» WORK TO COMPLETE
For every line in the records that has the word "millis", make a copy.

Data items:
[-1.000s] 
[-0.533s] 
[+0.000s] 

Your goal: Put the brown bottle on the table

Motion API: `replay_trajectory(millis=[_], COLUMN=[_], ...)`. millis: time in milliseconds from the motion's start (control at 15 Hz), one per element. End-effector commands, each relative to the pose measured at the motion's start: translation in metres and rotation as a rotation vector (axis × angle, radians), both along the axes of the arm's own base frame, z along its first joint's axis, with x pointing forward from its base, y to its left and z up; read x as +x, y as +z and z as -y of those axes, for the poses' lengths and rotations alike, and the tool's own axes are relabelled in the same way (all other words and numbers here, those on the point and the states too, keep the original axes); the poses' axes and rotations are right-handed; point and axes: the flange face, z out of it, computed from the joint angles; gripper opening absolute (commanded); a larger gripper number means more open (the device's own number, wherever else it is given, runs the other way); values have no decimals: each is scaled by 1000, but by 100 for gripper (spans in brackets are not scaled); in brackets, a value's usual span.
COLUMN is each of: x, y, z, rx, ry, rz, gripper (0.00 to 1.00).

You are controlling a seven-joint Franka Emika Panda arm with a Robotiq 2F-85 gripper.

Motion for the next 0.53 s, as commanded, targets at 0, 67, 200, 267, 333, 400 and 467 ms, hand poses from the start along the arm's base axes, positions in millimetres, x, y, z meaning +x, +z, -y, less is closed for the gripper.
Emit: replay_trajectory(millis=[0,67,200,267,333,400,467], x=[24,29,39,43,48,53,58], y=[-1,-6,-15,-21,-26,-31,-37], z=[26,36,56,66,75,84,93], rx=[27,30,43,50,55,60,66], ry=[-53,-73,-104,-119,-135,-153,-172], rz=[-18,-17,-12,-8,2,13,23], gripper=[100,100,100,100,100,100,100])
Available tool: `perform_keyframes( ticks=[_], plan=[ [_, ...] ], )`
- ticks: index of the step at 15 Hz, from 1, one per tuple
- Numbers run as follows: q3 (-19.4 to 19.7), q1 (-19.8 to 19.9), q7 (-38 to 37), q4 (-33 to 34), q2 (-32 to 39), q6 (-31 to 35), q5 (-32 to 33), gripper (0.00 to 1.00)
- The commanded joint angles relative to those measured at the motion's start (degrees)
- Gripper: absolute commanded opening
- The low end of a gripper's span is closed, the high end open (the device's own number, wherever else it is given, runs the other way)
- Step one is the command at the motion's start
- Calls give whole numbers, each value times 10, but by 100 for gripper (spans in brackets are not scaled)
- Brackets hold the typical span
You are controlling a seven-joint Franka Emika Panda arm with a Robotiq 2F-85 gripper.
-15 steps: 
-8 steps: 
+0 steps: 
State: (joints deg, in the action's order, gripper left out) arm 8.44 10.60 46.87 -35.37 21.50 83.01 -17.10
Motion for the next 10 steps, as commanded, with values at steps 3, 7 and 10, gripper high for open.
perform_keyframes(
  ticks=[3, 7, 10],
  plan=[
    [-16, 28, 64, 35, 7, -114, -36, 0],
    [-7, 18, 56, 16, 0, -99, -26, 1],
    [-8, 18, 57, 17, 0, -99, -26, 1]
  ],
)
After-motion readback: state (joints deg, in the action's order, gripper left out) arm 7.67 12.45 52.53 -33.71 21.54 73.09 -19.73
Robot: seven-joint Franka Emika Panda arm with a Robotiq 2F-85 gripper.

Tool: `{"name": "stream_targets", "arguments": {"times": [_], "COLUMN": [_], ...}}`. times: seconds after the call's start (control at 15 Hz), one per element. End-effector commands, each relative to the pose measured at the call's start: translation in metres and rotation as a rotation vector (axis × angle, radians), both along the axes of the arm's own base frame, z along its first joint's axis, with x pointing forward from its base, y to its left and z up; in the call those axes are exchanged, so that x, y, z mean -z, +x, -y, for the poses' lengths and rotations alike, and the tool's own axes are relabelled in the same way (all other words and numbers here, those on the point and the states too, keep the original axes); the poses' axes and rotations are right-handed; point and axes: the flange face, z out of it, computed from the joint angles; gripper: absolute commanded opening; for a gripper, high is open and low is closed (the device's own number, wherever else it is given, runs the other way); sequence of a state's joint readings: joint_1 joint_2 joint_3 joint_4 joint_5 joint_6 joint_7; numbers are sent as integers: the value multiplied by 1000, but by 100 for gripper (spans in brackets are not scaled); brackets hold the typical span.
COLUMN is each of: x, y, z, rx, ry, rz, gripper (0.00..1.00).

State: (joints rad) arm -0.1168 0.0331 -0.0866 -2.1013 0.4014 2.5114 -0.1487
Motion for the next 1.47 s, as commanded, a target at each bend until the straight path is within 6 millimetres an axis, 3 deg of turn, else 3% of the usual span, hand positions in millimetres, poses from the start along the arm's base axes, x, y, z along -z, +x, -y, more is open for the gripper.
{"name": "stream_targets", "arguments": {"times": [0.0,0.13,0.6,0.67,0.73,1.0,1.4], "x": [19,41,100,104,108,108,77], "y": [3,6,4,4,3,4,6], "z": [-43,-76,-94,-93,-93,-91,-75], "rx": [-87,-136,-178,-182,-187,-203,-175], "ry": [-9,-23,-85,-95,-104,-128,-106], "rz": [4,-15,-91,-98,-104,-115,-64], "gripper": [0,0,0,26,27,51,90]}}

» SOLVED PROBLEM
Motion API: `replay_trajectory(millis=[_], COLUMN=[_], ...)`. millis: time in milliseconds from the motion's start (control at 15 Hz), one per element. End-effector commands, each relative to the pose measured at the motion's start: translation in metres and rotation as a rotation vector (axis × angle, radians), both along the axes of the arm's own base frame, z along its first joint's axis, with x pointing forward from its base, y to its left and z up; read x as +x, y as +z and z as -y of those axes, for the poses' lengths and rotations alike, and the tool's own axes are relabelled in the same way (all other words and numbers here, those on the point and the states too, keep the original axes); the poses' axes and rotations are right-handed; point and axes: the flange face, z out of it, computed from the joint angles; gripper opening absolute (commanded); a larger gripper number means more open (the device's own number, wherever else it is given, runs the other way); values have no decimals: each is scaled by 1000, but by 100 for gripper (spans in brackets are not scaled); in brackets, a value's usual span.
Emit: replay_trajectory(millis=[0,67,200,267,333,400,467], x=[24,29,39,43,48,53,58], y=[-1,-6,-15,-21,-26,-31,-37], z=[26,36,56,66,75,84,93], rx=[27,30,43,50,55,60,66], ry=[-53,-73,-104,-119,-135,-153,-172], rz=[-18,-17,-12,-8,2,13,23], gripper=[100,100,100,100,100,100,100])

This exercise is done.